Damian spends the same afternoon bundled up in a coat and blankets on the balcony recliner, scribbling in his sketchbook. When Dick comes to check on him, he looks up with interest—even gratitude. But he doesn’t come inside at Dick’s cajoling, and he doesn’t try the gorgonzola tarts. 

“He had his appetite back this morning,” Alfred murmurs, dusting off the coffee table. “We’ll just give it time.”

Dick nods, distracted. He feels, after everything, like he should know the next step. Like he should be able to help Damian feel like himself again.

By four, Dick’s laid back on the sofa trying to focus on his email. The elevator door _dings_ open.

Stephanie bounds in like Batgirl on a warehouse bust, her arms full of plastic grocery bags and a cheap portable boombox straight from a nineties teenage bedroom.

“Party people!” she says, glittery sunglasses slipping down her nose. “Show me to the snacks.”

Dick bursts out laughing. “Wow.
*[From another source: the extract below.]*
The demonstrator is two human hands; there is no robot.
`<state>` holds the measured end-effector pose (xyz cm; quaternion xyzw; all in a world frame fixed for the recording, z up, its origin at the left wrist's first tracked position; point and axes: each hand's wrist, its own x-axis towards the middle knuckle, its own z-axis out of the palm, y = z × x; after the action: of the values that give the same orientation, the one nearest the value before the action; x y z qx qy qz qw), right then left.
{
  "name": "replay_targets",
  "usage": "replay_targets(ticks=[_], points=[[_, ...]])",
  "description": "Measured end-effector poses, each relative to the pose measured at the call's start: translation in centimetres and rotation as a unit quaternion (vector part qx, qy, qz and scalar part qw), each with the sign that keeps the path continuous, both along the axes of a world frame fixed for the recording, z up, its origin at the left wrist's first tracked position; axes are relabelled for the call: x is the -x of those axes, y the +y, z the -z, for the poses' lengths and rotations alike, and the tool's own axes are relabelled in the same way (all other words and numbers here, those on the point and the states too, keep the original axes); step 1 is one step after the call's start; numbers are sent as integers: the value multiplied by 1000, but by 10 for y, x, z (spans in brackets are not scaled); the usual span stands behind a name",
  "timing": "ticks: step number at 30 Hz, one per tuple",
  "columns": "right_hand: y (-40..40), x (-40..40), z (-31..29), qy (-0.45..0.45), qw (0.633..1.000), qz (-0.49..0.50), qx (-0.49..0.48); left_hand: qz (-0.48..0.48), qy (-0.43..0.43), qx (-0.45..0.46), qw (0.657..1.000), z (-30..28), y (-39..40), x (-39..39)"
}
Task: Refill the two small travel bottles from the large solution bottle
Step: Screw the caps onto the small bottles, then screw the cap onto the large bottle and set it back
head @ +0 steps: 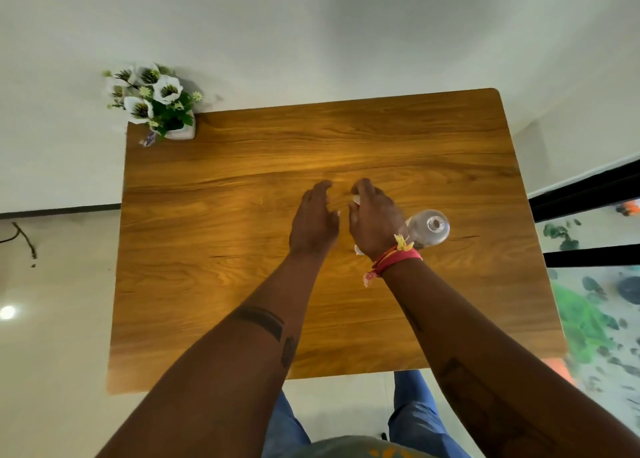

What are you doing? Was your inspiration a stock photo called ‘New Year’s Eve’?”

“Shush, Dick, I’m on a mission. And I got into my mom’s eighties box, so wait ‘til you see the shoulder pads under this coat.” 

Dick swings to his feet. “You’re way early.”

“Like I said.” Stephanie reshuffles the bags slung over her arms to pick up a cheese platter from the breakfast bar. “Mission.”

Then she strides to the balcony door. She performs some kind of magic trick to get it open with no hands free, then slips outside.

“Okay, dweeb! You owe me _so_ much cheese.”

Damian, indignant: “Ugh. _Y_ _ou’re_ here.”

“That’s right, Baby New Year…damn. That was a better burn in my head.” A rustling sound: Stephanie dropping her bags on the rattan table outside the door. “C’mere and help me pick colors.”

“What _is_ all this junk?” Damian’s footsteps draw closer. Then, with a note of surprise, he says, “Stickers, glue...craft supplies?”

“Straight from the dollar store. I’ve had a lot of this stuff under my bed for ages.”

“Tt. This is a terrible brand of pencil.”

“Well excuse me for being resourceful, rich boy. Had to learn to draw somehow, didn’t I?”

Winter wind gusts through the penthouse. Dick closes the sliding door—almost. He leaves a crack open, pulling the curtains shut in front of him. He listens quietly, gentle optimism unfurling in his chest.

 _“You_ can draw,” Damian says, dubious.

“Uh duhhh, _yes_ I can draw. Look.”

A shuffling of pages, followed by a longer-than-expected silence. Alfred pokes his head out from the hallway. Dick puts a finger to his lips.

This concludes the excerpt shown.